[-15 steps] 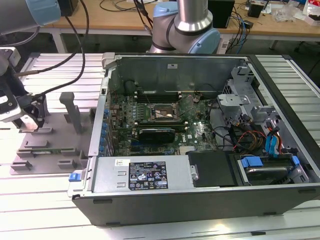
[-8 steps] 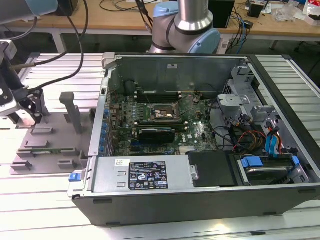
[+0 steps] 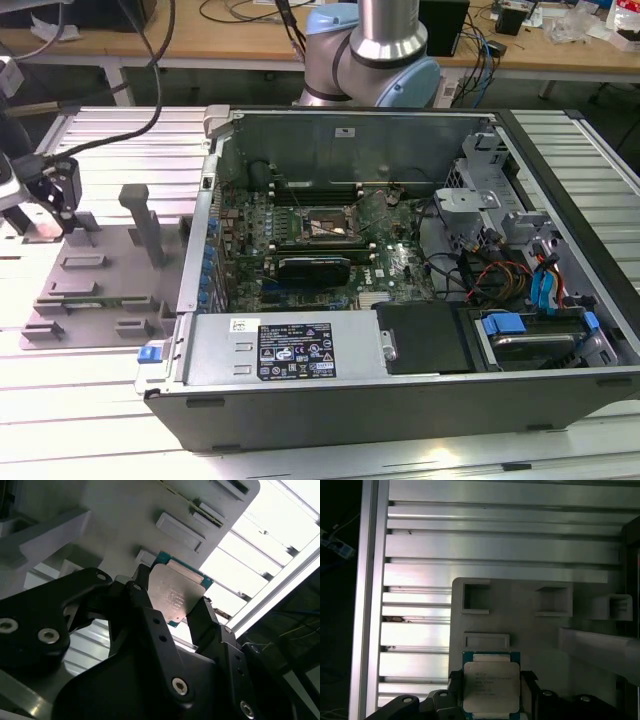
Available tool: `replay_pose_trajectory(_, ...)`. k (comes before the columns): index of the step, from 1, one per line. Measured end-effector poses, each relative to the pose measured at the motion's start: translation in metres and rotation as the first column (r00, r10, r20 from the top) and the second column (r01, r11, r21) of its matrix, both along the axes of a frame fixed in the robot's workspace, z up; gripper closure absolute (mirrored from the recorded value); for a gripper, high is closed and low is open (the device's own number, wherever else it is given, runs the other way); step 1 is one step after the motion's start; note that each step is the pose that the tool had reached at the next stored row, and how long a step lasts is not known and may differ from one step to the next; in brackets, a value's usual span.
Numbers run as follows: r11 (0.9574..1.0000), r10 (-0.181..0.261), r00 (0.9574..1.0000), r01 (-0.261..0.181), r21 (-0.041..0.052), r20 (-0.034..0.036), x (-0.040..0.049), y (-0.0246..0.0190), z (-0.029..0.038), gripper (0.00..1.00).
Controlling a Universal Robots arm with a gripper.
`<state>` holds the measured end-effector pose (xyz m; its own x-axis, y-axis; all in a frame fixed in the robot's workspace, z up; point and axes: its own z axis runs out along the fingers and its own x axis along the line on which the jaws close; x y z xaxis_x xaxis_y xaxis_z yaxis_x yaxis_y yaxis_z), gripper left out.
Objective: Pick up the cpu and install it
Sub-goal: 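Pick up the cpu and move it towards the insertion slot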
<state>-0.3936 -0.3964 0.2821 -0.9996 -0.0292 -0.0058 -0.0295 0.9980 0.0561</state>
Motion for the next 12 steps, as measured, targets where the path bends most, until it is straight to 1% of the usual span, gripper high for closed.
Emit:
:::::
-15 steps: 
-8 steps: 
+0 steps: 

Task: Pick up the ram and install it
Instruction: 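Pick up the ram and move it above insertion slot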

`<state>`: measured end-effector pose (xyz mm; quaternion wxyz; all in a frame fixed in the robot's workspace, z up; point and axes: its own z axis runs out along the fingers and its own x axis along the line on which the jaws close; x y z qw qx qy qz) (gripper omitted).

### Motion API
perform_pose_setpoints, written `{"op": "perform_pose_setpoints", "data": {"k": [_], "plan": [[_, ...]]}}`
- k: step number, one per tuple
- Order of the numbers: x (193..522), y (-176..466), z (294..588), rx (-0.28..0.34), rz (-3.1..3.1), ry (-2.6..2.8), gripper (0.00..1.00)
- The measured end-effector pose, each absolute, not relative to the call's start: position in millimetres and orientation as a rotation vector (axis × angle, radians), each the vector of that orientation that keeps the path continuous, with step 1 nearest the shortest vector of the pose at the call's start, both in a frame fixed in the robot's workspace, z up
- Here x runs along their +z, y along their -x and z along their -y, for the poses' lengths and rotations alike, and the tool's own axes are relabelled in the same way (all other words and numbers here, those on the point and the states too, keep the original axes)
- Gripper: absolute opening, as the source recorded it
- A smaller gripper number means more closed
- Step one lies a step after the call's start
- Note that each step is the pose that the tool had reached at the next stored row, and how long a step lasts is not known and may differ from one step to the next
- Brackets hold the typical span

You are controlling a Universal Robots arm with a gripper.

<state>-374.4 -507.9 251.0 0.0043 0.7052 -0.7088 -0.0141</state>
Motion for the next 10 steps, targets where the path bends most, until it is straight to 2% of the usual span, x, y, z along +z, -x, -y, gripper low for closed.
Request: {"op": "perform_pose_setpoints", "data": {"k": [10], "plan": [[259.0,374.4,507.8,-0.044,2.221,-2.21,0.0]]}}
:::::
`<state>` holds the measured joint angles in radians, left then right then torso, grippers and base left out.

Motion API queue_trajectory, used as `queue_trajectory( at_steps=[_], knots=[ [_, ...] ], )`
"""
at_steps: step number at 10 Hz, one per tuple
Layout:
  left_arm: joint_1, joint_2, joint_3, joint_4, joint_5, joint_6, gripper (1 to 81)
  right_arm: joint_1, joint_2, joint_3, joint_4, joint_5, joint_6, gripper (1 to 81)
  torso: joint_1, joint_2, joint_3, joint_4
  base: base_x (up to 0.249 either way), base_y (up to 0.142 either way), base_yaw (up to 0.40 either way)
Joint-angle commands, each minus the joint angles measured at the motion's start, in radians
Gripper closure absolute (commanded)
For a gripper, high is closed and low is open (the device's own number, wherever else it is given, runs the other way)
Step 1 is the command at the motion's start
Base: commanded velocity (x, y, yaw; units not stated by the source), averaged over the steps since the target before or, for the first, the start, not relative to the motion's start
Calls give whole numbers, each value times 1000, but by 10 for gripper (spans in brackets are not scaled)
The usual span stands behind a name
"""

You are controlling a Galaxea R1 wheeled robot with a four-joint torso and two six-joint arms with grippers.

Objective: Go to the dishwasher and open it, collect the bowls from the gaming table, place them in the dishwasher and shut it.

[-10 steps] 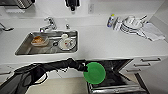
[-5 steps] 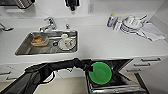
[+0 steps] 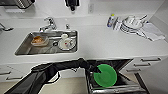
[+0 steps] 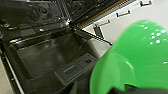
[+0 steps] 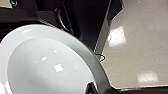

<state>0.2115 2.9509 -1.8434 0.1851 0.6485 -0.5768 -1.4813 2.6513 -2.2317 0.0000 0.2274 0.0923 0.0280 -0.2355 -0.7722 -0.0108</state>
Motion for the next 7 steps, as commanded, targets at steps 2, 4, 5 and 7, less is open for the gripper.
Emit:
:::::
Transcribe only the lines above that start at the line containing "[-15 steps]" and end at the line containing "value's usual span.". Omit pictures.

_ANSWER TO THE PROBLEM_
[-15 steps] 
[-8 steps] 
[+0 steps] 
Available tool: `replay_pose_trajectory(_, ...)`. k (comes before the columns): index of the step, from 1, one per line. Measured end-effector poses, each relative to the pose measured at the motion's start: translation in metres and rotation as the first column (r00, r10, r20 from the top) and the second column (r01, r11, r21) of its matrix, both along the axes of a frame fixed in the robot's workspace, z up; gripper closure absolute (mirrored from the recorded value); for a gripper, high is closed and low is open (the device's own number, wherever else it is given, runs the other way); step 1 is one step after the motion's start; note that each step is the pose that the tool had reached at the next stored row, and how long a step lasts is not known and may differ from one step to the next; in brackets, a value's usual span.

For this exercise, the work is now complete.